To the best of the author’s knowledge, the chronic physiological and metabolic responses under the order of concurrent training in obese sedentary adolescents are unknown. Regardless of the order of the execution of PE, there is no consensus or indication regarding which model/order of PE should be followed in order to enhance improvement in components related to physical fitness in terms of health. Considering these aspects, the identification of physiological and metabolic responses during respective intervention models could direct the interventions and even prevent paradigms or concepts based on the common sense of health professionals, especially those involved in prescribing PE. Therefore, the aim of the present study was to investigate the effects of the order of physical exercises on body composition, physical fitness, and cardiometabolic risk in female adolescents participating in an interdisciplinary program focusing on the treatment of obesity. Regarding the hypothesis, it is believed that the responses observed in the different parameters analyzed will be similar since only the order of the exercises was changed.
Materials and Methods
A total of 44 female adolescents were recruited according to the following established inclusion criteria: (1) age between 13 and 17 years; (2) overweight or obesity according to the cutoff ranges established by Cole and Lobstein (2012); and (3) availability to participate in multiprofessional interventions 3× per week during the evening for a period of 12 weeks. The exclusion criteria were as follows: (1) participating in sports practices systematized outside of school, (2) orthopedic, cardiovascular, or cognitive deficits that impede practicing PE, (3) some type of restrictive diet, i.e., low-carb, low-fat or hypocaloric, (4) the use of a psychotropic or appetite-regulating medicine, and (5) completion of less than 75% of the multiprofessional interventions during the 12-week intervention. It is emphasized that the adolescents were encouraged to be more physically active during the intervention (outside the university setting). In relation to the variables, a sample size with nine participants in each group intervention was enough to detect eventual changes in dependent variables, with standard deviation smaller when compared to previous study, with 80% confidence (Branco et al., 2018). The details of the process are provided in Figure 1, which depicts the flowchart for the present study.

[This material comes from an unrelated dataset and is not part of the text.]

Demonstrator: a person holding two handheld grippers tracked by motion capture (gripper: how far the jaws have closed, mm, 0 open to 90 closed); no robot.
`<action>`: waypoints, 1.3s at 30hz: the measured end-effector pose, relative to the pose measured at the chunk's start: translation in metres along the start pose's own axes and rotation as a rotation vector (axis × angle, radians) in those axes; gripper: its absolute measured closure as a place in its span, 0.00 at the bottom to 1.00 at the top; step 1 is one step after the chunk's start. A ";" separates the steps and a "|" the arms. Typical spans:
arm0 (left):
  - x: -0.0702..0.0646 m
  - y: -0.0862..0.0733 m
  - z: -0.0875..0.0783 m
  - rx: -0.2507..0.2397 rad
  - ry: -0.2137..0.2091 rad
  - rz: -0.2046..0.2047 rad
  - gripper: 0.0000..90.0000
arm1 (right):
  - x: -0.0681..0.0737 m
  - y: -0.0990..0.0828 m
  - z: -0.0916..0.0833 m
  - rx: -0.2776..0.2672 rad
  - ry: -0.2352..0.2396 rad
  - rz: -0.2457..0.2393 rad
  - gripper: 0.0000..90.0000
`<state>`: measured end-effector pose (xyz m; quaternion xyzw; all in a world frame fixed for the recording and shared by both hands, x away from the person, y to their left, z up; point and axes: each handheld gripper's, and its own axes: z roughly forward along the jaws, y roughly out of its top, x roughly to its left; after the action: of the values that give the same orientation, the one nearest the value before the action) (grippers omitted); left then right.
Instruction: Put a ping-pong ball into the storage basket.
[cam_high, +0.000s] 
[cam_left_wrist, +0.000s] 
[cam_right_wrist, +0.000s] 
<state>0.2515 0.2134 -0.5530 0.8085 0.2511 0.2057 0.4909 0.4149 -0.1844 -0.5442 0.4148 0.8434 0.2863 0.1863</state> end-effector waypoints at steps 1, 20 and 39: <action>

This study was approved by the Committee for Ethics in Research of the University Center of Maringá (UniCesumar) through the opinion n° 2,505,200/2018. The research followed all recommendations proposed by resolution 466/2012 of the Ministry of Health of the Brazilian Government and the Declaration of Helsinki. All parents or guardians of the adolescents were informed in detail about the purposes of the study and subsequently signed an informed consent form. In addition, the adolescents signed a consent term agreeing to participate.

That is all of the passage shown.